Quelqu’un entra. Georges se retourna brusquement. C’était une femme du peuple, en jupe de laine, une pauvre femme, qui tomba à genoux près de la première chaise, et resta immobile, les doigts croisés, le regard au ciel, l’âme envolée dans la prière.

Du Roy la regardait avec intérêt, se demandant quel chagrin, quelle douleur, quel désespoir pouvaient broyer ce cœur infime. Elle crevait de misère ; c’était visible. Elle avait peut-être encore un mari qui la tuait de coups ou bien un enfant mourant.

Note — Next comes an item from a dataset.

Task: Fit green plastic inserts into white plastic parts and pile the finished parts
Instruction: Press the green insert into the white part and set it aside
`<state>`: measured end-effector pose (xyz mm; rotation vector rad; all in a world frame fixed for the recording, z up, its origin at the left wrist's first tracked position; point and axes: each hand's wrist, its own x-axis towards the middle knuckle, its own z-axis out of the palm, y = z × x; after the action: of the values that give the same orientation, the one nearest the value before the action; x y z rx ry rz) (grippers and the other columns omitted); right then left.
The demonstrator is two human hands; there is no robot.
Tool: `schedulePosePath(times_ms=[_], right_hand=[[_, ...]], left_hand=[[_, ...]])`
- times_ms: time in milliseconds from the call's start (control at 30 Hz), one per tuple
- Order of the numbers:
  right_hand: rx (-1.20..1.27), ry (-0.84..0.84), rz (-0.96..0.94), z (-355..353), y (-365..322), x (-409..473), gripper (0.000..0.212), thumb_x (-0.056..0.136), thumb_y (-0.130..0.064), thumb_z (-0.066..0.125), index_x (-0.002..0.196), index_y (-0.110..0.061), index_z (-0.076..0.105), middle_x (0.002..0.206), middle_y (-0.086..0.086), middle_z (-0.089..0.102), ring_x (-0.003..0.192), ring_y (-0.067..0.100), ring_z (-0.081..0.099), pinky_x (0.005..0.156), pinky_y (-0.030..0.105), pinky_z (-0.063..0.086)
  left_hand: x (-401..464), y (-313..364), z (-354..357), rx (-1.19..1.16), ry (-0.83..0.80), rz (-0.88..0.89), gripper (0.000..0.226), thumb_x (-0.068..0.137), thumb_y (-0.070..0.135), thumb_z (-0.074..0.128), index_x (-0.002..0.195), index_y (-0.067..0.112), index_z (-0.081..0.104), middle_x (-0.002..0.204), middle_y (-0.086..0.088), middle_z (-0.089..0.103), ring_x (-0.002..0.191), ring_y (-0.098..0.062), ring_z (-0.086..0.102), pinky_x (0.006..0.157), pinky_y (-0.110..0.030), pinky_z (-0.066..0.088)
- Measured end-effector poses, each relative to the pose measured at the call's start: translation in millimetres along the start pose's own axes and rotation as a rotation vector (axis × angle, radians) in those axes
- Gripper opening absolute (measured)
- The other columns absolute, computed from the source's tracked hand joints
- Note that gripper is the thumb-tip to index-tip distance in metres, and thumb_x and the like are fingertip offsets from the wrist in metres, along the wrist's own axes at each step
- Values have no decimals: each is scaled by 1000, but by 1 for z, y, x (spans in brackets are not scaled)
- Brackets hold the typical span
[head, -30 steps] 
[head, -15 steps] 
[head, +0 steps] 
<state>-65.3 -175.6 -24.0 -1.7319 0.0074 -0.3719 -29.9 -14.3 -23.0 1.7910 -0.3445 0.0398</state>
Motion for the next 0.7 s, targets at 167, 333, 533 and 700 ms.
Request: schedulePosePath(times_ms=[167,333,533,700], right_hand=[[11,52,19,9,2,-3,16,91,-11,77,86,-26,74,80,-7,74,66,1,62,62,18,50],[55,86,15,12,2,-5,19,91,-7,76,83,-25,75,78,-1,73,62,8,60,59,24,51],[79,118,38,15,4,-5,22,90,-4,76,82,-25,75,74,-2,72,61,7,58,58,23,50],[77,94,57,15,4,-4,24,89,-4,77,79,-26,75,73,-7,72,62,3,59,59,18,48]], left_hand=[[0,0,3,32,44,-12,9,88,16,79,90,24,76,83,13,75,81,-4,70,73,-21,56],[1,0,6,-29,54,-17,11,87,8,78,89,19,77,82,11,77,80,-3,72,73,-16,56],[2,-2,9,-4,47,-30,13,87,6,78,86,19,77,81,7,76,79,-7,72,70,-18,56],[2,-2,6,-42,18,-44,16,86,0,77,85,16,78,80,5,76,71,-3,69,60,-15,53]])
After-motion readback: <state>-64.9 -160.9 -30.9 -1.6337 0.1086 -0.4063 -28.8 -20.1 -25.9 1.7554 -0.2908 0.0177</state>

Il murmurait mentalement : « Les pauvres êtres. Y en a-t-il qui souffrent pourtant. » Et une colère lui vint contre l’impitoyable nature. Puis il réfléchit que ces gueux croyaient au moins qu’on s’occupait d’eux là-haut et que leur état civil se trouvait inscrit sur les registres du ciel avec la balance de la dette et de l’avoir. — Là-haut. — Où donc ?

Et Du Roy, que le silence de l’église poussait aux vastes rêves, jugeant d’une pensée la création, prononça, du bout des lèvres : — Comme c’est bête tout ça.